[OpenMP][DeviceRTL] Fix wrong iteration stride in DistributeFor SPMD no-loop fast path by sbryngelson · Pull Request #2602 · ROCm/llvm-project

sbryngelson · 2026-05-19T19:26:52Z

Problem

When compiled with -fopenmp-target-fast (which implies both
-fopenmp-assume-threads-oversubscription and
-fopenmp-assume-teams-oversubscription), target teams distribute parallel do loops that use array expressions (constructors [a,b,c] or
whole-array slice ops A(i,:)) silently produce wrong output: a
deterministic suffix of iterations never executes, leaving those output
elements at zero.

Trigger: all three must be present:

-fopenmp-assume-threads-oversubscription AND -fopenmp-assume-teams-oversubscription
-fopenmp-target-fast
Loop body uses array expressions that pull in the device stdlib (for implicit malloc)

-O0 through -O3 without -fopenmp-target-fast all pass.

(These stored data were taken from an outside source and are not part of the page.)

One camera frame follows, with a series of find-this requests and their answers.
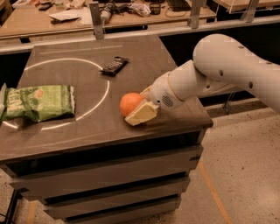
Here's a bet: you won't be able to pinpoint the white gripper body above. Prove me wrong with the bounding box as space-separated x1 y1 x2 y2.
150 72 183 111

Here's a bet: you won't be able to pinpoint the orange ball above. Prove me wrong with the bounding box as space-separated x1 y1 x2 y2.
119 93 144 117

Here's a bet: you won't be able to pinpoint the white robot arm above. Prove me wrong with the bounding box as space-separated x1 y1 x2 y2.
120 34 280 126

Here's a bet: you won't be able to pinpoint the grey metal rail frame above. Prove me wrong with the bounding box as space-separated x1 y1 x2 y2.
0 0 280 100

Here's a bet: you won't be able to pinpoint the grey drawer cabinet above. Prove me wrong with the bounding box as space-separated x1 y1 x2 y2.
0 36 212 224

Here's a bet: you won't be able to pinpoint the white papers on desk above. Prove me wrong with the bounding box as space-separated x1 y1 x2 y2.
49 10 81 21

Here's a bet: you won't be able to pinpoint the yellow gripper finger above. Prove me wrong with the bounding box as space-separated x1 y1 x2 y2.
140 87 151 100
125 100 159 126

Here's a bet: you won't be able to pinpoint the green chip bag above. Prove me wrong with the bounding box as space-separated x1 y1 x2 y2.
0 84 75 123

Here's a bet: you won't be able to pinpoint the black rxbar chocolate bar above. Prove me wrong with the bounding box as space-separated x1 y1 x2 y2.
101 56 129 76

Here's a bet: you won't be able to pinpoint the wooden background desk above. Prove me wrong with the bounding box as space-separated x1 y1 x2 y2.
0 0 217 41

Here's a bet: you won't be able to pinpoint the black keyboard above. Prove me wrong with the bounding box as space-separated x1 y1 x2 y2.
166 0 191 11

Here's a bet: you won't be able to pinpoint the black cup on desk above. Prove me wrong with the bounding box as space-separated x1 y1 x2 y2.
150 3 161 15

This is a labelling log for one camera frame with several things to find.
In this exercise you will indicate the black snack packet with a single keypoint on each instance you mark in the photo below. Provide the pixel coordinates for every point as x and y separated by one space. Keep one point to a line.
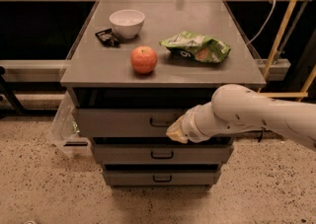
107 38

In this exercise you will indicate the grey top drawer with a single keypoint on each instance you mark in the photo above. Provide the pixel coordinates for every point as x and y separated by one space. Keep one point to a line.
122 123

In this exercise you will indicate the black drawer handle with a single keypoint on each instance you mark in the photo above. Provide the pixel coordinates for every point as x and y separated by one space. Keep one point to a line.
157 123

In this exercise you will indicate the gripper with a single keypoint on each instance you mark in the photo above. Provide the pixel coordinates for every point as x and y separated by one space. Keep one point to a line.
192 126

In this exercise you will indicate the grey middle drawer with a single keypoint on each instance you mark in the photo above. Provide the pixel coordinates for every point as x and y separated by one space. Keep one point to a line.
130 154

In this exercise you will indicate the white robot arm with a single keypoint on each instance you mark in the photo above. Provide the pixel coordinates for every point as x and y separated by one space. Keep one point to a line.
235 109

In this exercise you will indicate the green chip bag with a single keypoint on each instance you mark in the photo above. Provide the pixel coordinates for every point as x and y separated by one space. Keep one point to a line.
197 47

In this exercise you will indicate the white ceramic bowl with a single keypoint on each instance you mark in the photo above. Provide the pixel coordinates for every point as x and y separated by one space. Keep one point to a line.
127 23

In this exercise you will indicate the clear plastic bag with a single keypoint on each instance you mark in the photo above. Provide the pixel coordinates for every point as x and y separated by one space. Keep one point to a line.
65 134

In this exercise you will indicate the red apple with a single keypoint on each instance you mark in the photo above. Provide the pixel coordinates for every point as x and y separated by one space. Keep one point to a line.
143 59

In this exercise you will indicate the grey drawer cabinet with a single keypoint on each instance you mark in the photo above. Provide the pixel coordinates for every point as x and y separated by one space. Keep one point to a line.
100 77

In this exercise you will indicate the grey drawer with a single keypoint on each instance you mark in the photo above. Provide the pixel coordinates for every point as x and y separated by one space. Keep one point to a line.
179 178
130 154
122 123

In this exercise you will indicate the yellow metal frame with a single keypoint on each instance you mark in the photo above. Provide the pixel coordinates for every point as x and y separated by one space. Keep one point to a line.
282 36

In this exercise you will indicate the grey bottom drawer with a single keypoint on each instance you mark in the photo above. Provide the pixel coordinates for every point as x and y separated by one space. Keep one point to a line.
179 178

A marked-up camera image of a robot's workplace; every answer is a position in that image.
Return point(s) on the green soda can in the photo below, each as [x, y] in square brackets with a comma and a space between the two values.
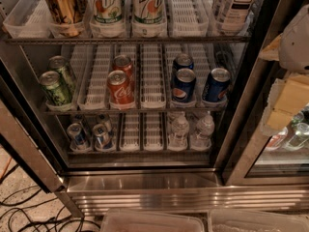
[62, 66]
[57, 91]

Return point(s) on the glass fridge door right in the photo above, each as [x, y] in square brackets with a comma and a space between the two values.
[259, 155]

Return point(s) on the gold tall can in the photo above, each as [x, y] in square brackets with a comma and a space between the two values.
[65, 13]

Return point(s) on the blue silver can front left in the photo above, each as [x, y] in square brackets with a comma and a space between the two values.
[78, 136]

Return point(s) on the red coca-cola can rear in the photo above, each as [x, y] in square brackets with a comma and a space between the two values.
[124, 63]

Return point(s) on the steel fridge door left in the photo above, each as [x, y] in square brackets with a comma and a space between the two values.
[18, 143]

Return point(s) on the clear plastic bin right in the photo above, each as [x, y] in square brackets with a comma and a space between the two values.
[233, 220]

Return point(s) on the white tea bottle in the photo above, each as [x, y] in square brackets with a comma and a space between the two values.
[230, 15]

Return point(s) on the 7up can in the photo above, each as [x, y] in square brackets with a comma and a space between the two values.
[107, 11]
[148, 11]

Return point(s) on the green soda can rear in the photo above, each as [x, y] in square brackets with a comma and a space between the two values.
[62, 66]

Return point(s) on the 7up can left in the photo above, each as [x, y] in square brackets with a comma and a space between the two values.
[107, 11]

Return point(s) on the clear water bottle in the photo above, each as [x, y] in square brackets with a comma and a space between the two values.
[201, 138]
[179, 133]

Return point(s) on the blue silver can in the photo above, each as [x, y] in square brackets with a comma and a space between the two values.
[78, 136]
[103, 139]

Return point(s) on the middle wire shelf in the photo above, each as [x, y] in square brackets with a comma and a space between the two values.
[134, 110]

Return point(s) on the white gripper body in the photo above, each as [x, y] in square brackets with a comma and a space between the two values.
[295, 47]

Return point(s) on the blue pepsi can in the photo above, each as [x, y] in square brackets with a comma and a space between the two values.
[183, 85]
[216, 85]
[181, 61]

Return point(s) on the wire shelf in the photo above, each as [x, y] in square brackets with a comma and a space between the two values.
[134, 110]
[155, 40]

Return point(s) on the clear water bottle right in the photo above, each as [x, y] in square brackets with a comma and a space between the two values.
[201, 138]

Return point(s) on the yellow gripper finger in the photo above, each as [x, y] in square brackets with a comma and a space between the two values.
[285, 99]
[271, 51]

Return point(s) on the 7up can right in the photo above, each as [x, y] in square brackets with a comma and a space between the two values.
[148, 11]

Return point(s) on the clear plastic bin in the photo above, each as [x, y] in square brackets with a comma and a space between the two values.
[125, 220]
[233, 220]

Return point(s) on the clear plastic bin left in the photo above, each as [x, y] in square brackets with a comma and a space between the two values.
[125, 220]

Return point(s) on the green soda can front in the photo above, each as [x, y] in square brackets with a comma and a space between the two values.
[57, 91]

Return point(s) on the top wire shelf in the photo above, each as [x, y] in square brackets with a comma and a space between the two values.
[155, 40]

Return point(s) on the blue silver can front right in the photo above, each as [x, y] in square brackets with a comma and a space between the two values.
[103, 139]

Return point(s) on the red coca-cola can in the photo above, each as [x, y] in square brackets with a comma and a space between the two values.
[119, 86]
[124, 63]

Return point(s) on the clear water bottle left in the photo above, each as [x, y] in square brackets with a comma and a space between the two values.
[179, 133]

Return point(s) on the blue pepsi can front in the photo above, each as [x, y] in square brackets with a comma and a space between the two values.
[183, 85]

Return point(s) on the red coca-cola can front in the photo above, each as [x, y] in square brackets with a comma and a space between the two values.
[119, 86]

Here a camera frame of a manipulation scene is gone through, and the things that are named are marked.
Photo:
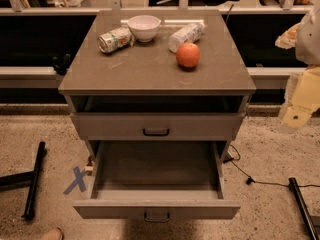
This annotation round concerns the grey drawer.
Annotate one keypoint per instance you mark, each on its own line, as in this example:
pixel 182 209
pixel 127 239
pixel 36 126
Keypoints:
pixel 157 182
pixel 144 126

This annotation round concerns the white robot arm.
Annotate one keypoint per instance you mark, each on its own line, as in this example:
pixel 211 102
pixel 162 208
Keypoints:
pixel 302 93

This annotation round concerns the grey drawer cabinet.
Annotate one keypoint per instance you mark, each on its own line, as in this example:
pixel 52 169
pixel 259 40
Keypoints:
pixel 146 78

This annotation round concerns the grey top drawer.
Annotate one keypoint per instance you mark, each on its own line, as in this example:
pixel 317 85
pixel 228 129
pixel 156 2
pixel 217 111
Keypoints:
pixel 144 126

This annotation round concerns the orange round fruit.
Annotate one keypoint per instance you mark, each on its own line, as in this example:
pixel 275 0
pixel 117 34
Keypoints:
pixel 188 55

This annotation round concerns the white plastic bottle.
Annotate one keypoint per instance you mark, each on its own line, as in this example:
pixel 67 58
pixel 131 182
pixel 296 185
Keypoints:
pixel 188 34

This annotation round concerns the green white soda can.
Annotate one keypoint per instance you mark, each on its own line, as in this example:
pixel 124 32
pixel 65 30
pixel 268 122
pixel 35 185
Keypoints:
pixel 114 39

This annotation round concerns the white ceramic bowl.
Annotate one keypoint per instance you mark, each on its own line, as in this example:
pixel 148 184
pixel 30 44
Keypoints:
pixel 144 27

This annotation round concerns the blue tape cross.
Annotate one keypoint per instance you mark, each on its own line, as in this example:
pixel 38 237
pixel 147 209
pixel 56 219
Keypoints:
pixel 77 182

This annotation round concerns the black stand leg left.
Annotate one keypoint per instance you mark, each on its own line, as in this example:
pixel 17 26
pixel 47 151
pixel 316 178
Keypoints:
pixel 27 179

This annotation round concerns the black stand leg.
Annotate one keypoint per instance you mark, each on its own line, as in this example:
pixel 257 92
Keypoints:
pixel 27 179
pixel 312 223

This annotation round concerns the black stand leg right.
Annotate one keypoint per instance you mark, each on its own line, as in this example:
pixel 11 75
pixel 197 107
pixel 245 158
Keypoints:
pixel 312 223

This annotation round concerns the tan shoe tip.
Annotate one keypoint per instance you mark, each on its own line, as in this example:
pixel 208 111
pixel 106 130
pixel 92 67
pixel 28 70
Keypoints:
pixel 54 234

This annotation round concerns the black clamp on rail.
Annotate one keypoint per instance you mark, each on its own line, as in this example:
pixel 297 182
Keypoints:
pixel 61 65

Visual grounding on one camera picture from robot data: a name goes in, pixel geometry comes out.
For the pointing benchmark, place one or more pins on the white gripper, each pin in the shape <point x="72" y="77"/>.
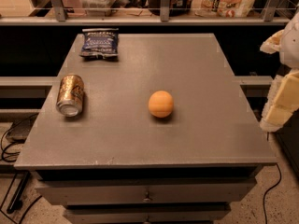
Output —
<point x="291" y="44"/>

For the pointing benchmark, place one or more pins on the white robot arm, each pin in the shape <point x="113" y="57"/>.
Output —
<point x="283" y="95"/>

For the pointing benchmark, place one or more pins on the colourful snack bag on shelf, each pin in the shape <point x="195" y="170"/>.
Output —
<point x="222" y="8"/>

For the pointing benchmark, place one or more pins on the blue chip bag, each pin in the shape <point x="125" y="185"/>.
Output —
<point x="100" y="43"/>

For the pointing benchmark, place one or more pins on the orange ball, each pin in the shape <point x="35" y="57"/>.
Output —
<point x="161" y="104"/>

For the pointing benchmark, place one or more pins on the grey drawer cabinet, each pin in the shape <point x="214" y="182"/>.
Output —
<point x="115" y="163"/>

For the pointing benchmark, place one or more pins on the clear plastic container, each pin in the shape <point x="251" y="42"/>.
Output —
<point x="100" y="8"/>

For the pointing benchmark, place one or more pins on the gold soda can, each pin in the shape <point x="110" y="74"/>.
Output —
<point x="70" y="95"/>

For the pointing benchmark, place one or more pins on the black power adapter box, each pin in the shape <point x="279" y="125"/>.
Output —
<point x="19" y="131"/>

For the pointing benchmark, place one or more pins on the metal shelf rail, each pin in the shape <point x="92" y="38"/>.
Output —
<point x="133" y="12"/>

Scalar
assignments are immune.

Quantitative signature (verified on amdflang 23.1.0–23.2.1, gfx90a):

N_wrong = max(0,  N − (⌈N/32⌉ + 31))

e.g. N=64 → 31 wrong, N=128 → 93 wrong. Always the same (last) iterations,
always zero, perfectly deterministic.

Root cause

The five-step chain is detailed in issue #2601. The short version:

Both oversubscription flags → canPromoteToNoLoop → no_loop kernel mode → one_iteration_per_thread=1 emitted as a literal constant in the call to __kmpc_distribute_for_static_loop_4u.
Array-expression kernels set MayUseNestedParallelism=1 in KernelEnvironmentTy (device stdlib is linked in). This prevents LTO from replacing omp_get_num_threads() with a hardware register read.
Instead, LTO hoists omp_get_num_threads() to kernel entry — before __kmpc_parallel_spmd has set icv::Level=1. At Level=0, omp_get_num_threads() returns 1.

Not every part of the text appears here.